Virale numero di copie di DNA sono spesso utilizzati come una stima approssimativa della quantità di particelle virali un particolare virale batch contiene. Tuttavia, non è chiaro quanto ciò corrisponda all’infettività. Per valutare questo, i valori di TCID50 sono stati confrontati con i numeri di copia del DNA virale per il rispettivo lotto. I rapporti medi tra carico di DNA virale e valori di Q-PCR TCID50 nei lotti di virus erano simili per P17 e P19; 6,3 * 105 e 2,0 * 106 copie di DNA virale per TCID50 rispettivamente. Per P21 tuttavia, il rapporto era considerevolmente più alto, 1,3 * 108 copie di DNA virale per TCID50 (Tabella 1). Pertanto, la misurazione del DNA virale nei supernatanti di batch non è sufficiente per assegnare correttamente l’infettività di un batch e pertanto devono essere eseguiti saggi biologici per determinare con precisione i titoli virali.
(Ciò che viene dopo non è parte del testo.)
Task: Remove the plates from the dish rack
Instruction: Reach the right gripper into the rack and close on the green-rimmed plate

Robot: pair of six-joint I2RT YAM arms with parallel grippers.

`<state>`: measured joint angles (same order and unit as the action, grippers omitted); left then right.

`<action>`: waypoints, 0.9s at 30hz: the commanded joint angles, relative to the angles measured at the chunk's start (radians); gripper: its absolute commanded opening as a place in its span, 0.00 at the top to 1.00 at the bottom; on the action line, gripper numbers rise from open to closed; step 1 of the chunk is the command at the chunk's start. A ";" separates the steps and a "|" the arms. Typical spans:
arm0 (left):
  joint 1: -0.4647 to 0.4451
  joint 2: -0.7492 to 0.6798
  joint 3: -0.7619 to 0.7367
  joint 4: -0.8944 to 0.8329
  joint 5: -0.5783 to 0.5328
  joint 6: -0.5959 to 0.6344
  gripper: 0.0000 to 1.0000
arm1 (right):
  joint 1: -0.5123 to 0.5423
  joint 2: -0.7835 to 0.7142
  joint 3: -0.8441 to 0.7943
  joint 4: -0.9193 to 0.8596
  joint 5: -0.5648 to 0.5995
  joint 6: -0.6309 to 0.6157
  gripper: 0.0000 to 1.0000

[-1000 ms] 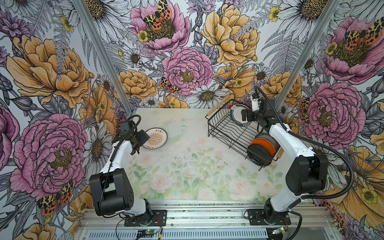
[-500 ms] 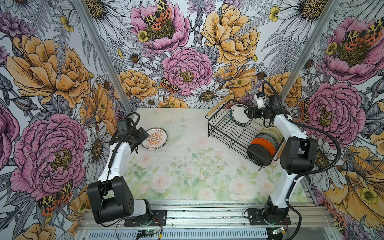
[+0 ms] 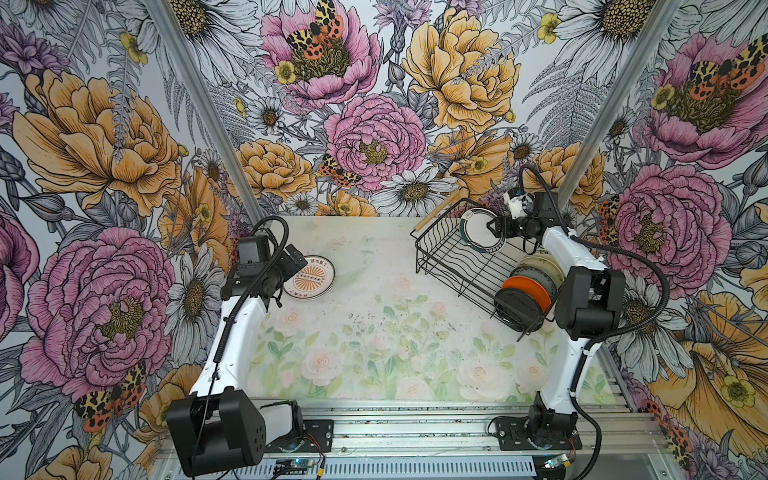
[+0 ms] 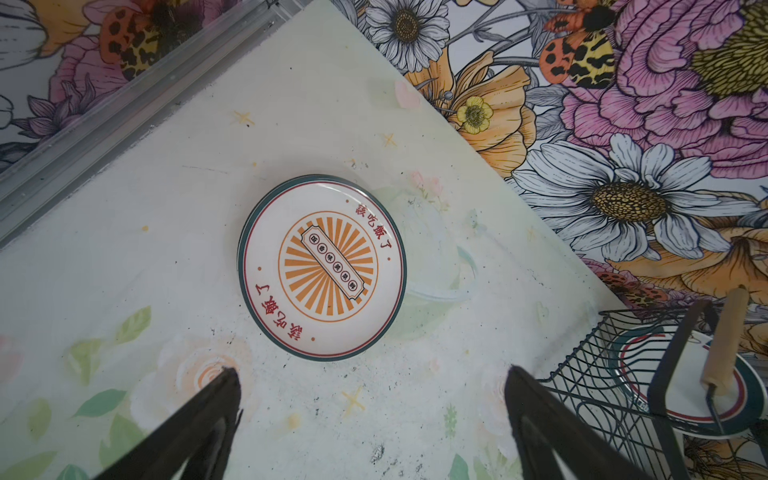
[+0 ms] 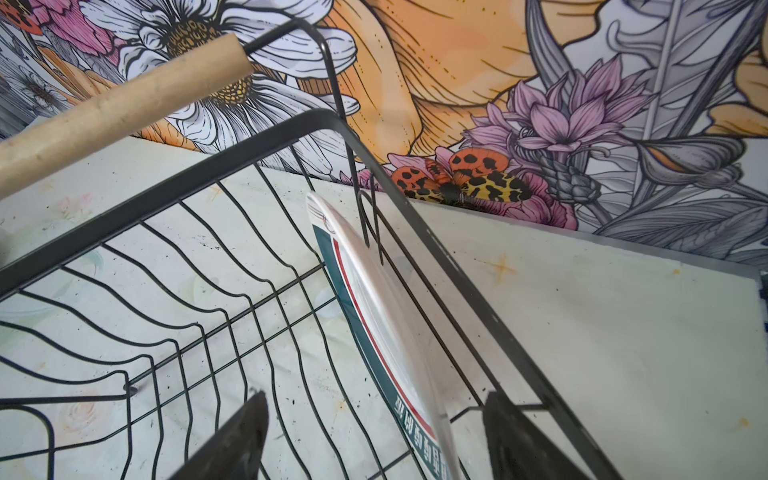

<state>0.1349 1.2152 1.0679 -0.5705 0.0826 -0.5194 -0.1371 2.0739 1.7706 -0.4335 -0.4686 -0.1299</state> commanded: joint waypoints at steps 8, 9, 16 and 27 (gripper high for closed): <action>-0.001 -0.061 -0.045 0.109 0.031 0.007 0.01 | -0.005 0.045 0.046 -0.040 0.042 -0.119 0.22; -0.001 -0.067 -0.050 0.113 0.030 0.009 0.01 | -0.005 0.046 0.047 -0.042 0.048 -0.134 0.23; -0.001 -0.077 -0.058 0.127 0.032 0.012 0.01 | -0.002 0.054 0.050 -0.043 0.071 -0.256 0.30; -0.001 -0.093 -0.070 0.139 0.033 0.015 0.01 | 0.008 0.120 0.115 -0.042 0.094 -0.349 0.46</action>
Il coefficiente medio di variazione intra-saggio (CV) per Q-PCR TCID50 era del 9%, determinato da estrazioni duplicate parallele e Q-PCR di tre piastre di coltura TCID50. Per TCID50 oculare il CV intra-saggio è stato del 45%, determinato da un totale di dodici piastre di coltura TCID50 lette da due valutatori indipendenti. Il CV intra-saggio è stato del 14% per TC TCID50 determinato da due colorazioni parallele di cellule da due cicli. Per l’approccio delle unità infettive, il CV intra-test è stato determinato al 43% da quattro colorazioni parallele di cellule da una corsa. Il CV inter-saggio medio è stato del 73% per Q-PCR TCID50 e del 66% per TCID50 oculare, determinato per tre lotti di virus eseguiti rispettivamente cinque, tre e tre volte. Per IF TCID50 il CV inter-test è stato del 25%, determinato per un batch eseguito tre volte. Per l’approccio delle unità infettive, il CV inter-test è stato del 77%, determinato da tre esecuzioni separate per un lotto.
In sintesi, il metodo Q-PCR TCID50 qui descritto correla bene con l’espressione delle proteine virali e quindi ha un’alta specificità per la dose infettiva. È più robusto di TCID50 oculare, TC TCID50 e l’approccio delle unità infettive, basato sui valori CV intra-analisi. Il CV intra-assay è in questa impostazione una misura di quanto sia preciso un certo approccio di lettura e quindi è il valore più accurato per i confronti dei diversi metodi. Per adattare il metodo, il punto di taglio deve essere determinato per ogni ceppo virale testato e ogni linea cellulare utilizzata. L’approccio di lettura Q-PCR è più laborioso dell’ispezione oculare, ma a nostro avviso molto meno laborioso dell’approccio TC TCID50 e delle unità infettive. È più costoso in termini di risorse di laboratorio rispetto all’ispezione oculare, all’TC TCID50 e all’approccio delle unità infettive. Tuttavia, i nostri dati sottolinea l’importanza di eseguire saggi biologici per determinare con precisione i titoli virali, che potrebbero giustificare il costo e la manodopera. Inoltre, una migliore standardizzazione dei metodi di valutazione del titolo virale utilizzati nel campo HHV-6 potrebbe aumentare la concordanza tra diversi studi.